> [EXERCISE INSTRUCTIONS]: Copy each line of the data that has "this" in it.

^^^^

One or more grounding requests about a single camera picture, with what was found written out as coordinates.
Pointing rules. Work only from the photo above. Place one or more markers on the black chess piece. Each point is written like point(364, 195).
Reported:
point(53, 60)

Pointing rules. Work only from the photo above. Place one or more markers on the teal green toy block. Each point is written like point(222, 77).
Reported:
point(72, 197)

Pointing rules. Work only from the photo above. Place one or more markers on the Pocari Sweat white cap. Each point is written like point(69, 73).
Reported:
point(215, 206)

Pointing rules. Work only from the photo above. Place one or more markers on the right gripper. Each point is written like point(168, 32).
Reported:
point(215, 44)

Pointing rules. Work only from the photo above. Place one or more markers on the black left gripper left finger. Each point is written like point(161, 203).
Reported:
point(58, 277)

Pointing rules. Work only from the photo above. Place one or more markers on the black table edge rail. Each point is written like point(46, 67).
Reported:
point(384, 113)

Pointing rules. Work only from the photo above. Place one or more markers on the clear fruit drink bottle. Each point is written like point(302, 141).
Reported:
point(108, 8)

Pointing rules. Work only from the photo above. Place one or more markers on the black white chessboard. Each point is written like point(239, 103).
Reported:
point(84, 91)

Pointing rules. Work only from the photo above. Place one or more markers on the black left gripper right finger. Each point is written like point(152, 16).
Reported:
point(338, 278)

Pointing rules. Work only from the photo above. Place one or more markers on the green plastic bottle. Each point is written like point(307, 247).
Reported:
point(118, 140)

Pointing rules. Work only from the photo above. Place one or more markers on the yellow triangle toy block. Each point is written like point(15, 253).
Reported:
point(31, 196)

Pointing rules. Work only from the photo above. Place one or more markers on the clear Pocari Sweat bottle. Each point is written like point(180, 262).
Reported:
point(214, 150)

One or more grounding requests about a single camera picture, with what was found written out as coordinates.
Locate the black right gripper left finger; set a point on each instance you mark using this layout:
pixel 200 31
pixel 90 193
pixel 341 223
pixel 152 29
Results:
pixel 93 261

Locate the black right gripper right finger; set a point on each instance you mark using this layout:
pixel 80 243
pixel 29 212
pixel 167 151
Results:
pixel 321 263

^^^^

> [RESPONSE BOX]:
Locate the black right gripper left finger; set a point on each instance you mark using this layout:
Locate the black right gripper right finger; set a point on each instance you mark using this layout:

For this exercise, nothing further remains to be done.